Several recent analyses have highlighted the importance of systematic, genome-wide evaluation of sequence-specific splicing events (Barash et al., 2010; Han et al., 2013; Merkin et al., 2012; Sterne-Weiler and Sanford, 2014). A survey of the splicing patterns on relatively small genome portion—250 exons in HapMap-genotyped individuals—has suggested that common splice-modulating SNVs can be frequent in the genome (Cheung et al., 2005; Coulombe-Huntington et al., 2009; Hull et al, 2007). An analysis of splice-sensitive microarrays demonstrated high frequency of alternative splicing events within the usually unexplored areas of the genome, and, at significance levels much below standard multiple-testing thresholds, implying that the extent of cis-regulated differential splicing between individuals may be far greater than estimated (ElSharawy et al., 2009). Concurrent with the above are findings from another study, which employs software—SNPSplicer—to compare matching genomic DNA and complementary DNA (cDNA) from individuals with different genotypes (ElSharawy et al., 2006).
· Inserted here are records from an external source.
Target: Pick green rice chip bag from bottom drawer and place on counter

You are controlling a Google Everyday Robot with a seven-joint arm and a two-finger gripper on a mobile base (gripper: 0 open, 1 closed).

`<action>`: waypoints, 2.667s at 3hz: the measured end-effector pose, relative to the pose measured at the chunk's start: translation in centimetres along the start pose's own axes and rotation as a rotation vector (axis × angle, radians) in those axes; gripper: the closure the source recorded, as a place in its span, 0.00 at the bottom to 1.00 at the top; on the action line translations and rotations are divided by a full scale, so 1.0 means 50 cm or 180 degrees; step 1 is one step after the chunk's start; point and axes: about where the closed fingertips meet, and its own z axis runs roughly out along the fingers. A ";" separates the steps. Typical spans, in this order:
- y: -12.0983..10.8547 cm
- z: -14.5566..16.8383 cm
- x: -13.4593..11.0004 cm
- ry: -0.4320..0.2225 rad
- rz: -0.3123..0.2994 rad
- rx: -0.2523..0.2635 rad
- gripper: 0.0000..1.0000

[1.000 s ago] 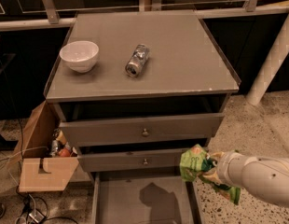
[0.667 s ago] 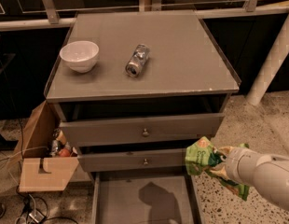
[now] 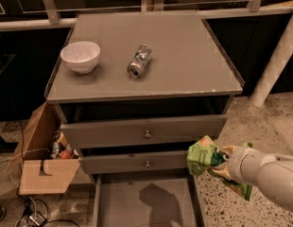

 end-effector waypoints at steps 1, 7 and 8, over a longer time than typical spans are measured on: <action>-0.065 -0.063 -0.016 -0.0037 -0.0054 0.0282 1.00; -0.406 -0.325 -0.214 -0.0471 -0.0378 0.1507 1.00; -0.444 -0.309 -0.215 -0.0457 -0.0343 0.1477 1.00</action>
Offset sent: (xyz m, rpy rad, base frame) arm -0.0099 -0.0441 0.1656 -0.1484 -0.2879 -0.0204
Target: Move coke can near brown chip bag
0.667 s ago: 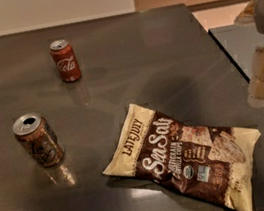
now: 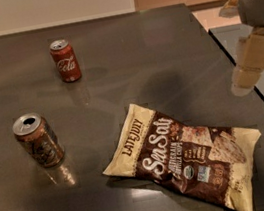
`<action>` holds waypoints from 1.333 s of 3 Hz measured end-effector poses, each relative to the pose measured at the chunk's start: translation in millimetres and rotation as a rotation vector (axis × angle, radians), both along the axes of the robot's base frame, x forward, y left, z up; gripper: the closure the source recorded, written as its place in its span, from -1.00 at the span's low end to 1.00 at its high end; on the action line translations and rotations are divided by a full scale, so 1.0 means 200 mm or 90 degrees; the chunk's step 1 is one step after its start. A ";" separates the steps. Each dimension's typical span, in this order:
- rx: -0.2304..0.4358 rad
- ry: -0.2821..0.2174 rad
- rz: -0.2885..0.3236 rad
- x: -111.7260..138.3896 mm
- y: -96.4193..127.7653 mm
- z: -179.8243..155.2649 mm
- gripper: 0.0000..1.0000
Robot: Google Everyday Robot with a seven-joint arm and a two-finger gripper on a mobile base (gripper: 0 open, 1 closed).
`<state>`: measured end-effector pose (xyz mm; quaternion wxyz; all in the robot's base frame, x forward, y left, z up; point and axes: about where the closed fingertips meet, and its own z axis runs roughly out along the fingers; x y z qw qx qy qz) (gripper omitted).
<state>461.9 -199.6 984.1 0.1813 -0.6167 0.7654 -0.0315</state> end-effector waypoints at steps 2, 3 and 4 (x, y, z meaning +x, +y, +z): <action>0.068 -0.055 0.097 0.44 0.41 0.11 -1.00; 0.098 -0.075 0.125 0.66 0.64 0.11 -1.00; 0.118 -0.081 0.124 0.86 0.83 0.05 -1.00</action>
Offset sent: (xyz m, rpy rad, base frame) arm 0.1450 0.1424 0.0345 0.1817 -0.1360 0.2495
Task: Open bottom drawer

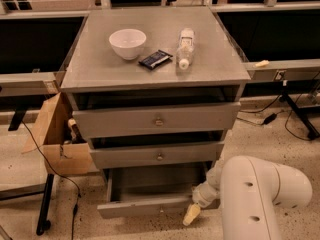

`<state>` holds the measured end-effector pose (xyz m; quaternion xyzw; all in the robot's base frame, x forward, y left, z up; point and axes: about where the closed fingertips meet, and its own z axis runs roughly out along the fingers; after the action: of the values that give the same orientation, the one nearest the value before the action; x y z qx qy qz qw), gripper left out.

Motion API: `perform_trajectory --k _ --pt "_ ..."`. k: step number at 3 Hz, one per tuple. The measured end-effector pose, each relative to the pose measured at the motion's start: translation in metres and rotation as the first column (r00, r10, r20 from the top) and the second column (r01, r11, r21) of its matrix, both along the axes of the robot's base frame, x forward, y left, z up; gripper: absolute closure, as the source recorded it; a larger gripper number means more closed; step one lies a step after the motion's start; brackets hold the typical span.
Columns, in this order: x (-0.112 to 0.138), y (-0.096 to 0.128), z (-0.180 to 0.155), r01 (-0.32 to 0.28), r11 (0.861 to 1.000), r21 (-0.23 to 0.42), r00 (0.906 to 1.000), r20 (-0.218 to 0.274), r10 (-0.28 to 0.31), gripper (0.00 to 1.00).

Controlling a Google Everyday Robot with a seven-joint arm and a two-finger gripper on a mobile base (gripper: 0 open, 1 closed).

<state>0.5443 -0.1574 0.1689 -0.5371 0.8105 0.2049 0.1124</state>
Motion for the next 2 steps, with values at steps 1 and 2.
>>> perform_trajectory --k 1,2 --pt "-0.0129 0.0032 -0.0032 -0.012 1.0 0.002 0.9999 -0.007 0.012 0.18" --pt "-0.0122 0.0033 -0.0009 -0.012 1.0 0.002 0.9999 -0.007 0.012 0.41"
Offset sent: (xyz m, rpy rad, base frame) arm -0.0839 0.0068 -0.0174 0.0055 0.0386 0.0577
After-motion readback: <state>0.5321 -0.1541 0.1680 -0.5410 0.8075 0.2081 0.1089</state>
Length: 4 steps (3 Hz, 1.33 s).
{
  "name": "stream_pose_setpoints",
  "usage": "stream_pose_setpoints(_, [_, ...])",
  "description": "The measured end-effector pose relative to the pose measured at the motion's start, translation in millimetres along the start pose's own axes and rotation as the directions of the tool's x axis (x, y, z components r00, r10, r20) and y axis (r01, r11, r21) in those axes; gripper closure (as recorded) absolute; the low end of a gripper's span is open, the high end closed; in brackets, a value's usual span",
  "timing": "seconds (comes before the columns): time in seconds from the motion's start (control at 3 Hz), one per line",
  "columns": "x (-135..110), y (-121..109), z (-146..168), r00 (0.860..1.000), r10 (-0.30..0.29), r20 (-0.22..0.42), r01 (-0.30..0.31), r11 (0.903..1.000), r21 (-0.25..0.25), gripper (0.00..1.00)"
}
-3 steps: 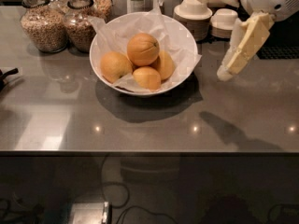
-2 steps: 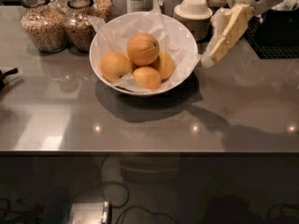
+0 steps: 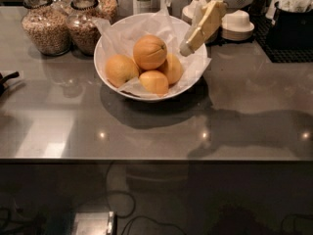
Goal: Pick orange from white bowl
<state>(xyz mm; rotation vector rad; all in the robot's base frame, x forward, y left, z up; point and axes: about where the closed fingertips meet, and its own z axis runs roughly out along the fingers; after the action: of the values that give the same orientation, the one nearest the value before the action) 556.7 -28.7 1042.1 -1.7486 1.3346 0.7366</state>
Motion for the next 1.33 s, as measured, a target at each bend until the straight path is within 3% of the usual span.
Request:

We developed a computational approach, SNPlice, which identi-fies potential splice-modulating variants from RNA-seq data generated through massively parallel sequencing. SNPlice assesses sequencing reads for co-occurrence of variant base and a nearby exon-intron boundary. Given that canonical splicing is expected to retain predominantly exon–exon junctions in the transcriptome, we based our strategy on the assumption that transcriptome sequencing reads harboring an exon–intron boundary indicate a biological process of junction alteration and, possibly, altered splicing.

2 Methods

2.1 Samples

SNPlice performance was tested on 65 human RNA-seq datasets (Supplementary Table S1). Five in-house primary cell lines derived from Retinal Pigment Epithelia (RPE) of healthy organ donors' eyes (Maminiskis et al., 2006), were used for allele-specific sequencing of selected SNPlice highlighted variants. Sixty matching normal and tumor datasets from the Cancer Genomic Hub (https://cghub.ucsc.edu) were used to assess the between-samples variability of SNPlice findings.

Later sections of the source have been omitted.